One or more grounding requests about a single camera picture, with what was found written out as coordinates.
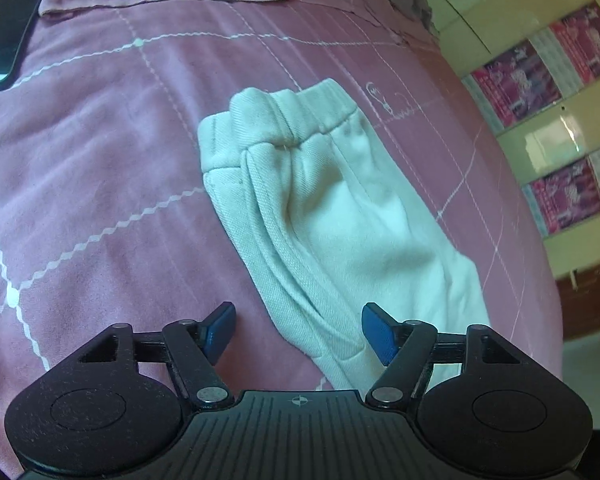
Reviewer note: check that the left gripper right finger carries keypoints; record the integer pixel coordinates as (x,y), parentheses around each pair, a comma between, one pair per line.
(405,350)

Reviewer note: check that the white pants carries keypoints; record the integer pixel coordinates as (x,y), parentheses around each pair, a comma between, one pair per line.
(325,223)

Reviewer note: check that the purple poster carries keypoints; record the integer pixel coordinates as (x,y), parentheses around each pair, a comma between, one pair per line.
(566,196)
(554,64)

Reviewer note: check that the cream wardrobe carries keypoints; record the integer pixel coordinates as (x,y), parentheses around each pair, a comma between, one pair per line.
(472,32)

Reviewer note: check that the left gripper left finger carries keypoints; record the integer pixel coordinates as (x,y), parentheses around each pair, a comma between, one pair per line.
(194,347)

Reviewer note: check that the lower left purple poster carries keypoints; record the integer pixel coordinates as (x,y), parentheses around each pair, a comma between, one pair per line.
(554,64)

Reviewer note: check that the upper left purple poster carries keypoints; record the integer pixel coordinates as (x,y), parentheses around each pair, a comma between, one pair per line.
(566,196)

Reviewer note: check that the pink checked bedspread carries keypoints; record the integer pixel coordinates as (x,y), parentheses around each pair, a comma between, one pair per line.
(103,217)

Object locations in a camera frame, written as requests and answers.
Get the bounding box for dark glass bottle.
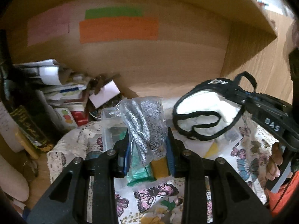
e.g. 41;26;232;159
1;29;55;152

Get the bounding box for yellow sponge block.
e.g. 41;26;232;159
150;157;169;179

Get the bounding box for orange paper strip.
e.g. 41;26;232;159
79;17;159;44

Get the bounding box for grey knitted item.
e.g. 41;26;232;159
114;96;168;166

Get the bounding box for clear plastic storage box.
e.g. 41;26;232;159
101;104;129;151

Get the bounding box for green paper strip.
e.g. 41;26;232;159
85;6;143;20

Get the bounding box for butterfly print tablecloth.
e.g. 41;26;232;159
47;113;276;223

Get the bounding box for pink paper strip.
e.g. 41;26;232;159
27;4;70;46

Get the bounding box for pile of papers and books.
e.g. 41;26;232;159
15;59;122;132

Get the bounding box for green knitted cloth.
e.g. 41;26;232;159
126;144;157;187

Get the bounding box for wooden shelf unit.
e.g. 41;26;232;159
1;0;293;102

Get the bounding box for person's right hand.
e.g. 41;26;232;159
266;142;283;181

...

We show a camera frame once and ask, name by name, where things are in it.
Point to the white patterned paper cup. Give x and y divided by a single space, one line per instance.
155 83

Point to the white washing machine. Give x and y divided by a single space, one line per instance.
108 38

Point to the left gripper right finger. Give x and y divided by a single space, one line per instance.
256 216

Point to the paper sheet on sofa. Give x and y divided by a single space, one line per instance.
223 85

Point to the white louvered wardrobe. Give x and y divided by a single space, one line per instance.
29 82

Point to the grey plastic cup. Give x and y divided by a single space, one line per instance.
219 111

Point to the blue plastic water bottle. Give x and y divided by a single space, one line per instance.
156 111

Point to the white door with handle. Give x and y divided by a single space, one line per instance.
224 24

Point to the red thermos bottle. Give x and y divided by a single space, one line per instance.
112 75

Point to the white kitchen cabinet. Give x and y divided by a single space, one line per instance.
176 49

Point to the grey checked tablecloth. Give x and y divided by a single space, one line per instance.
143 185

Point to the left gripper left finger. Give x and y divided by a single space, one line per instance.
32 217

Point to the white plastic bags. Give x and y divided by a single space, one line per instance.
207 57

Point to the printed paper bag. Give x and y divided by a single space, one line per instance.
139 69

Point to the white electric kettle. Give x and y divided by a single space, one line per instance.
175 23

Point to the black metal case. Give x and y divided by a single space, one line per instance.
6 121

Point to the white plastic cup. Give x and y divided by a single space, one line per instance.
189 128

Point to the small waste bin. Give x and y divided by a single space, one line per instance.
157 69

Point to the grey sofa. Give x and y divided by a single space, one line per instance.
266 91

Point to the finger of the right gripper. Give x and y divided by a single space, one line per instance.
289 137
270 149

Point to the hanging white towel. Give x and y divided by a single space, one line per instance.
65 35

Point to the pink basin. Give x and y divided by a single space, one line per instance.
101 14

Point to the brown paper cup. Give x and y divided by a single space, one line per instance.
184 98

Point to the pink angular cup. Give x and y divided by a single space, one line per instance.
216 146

* * *

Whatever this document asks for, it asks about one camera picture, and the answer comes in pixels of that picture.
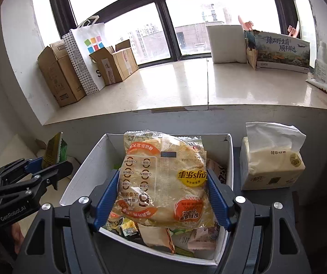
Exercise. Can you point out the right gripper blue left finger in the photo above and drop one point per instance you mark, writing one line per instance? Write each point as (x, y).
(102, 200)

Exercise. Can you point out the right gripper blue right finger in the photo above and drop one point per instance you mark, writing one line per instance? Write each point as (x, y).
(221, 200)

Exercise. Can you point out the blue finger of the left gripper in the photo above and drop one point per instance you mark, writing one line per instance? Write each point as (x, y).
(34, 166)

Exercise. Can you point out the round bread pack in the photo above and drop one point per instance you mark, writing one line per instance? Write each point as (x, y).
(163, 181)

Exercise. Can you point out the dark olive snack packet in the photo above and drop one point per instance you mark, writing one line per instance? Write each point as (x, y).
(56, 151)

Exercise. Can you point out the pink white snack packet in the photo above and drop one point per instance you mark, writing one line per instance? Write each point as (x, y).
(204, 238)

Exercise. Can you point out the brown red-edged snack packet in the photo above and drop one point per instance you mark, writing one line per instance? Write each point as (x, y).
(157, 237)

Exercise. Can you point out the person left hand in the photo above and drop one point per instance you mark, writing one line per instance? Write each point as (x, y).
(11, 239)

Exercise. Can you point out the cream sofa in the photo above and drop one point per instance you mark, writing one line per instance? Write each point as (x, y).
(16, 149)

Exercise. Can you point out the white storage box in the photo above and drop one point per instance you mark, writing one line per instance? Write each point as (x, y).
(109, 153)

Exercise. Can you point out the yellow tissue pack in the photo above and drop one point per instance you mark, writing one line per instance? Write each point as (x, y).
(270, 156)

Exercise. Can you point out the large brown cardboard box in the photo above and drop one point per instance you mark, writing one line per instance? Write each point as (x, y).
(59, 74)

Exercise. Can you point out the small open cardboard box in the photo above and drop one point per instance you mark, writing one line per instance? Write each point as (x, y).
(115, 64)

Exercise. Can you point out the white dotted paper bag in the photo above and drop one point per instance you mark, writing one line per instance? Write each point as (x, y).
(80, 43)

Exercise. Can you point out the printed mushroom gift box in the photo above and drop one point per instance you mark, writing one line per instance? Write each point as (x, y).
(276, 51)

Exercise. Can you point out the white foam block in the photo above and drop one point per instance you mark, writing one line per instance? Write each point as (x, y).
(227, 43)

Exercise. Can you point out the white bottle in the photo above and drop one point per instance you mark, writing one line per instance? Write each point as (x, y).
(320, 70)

What the task requires:
Whenever the string "green" shows up in a line of the entries, copy that line.

Solution to the problem:
Get the bounding box for green paper strip.
Get the bounding box for green knitted cloth.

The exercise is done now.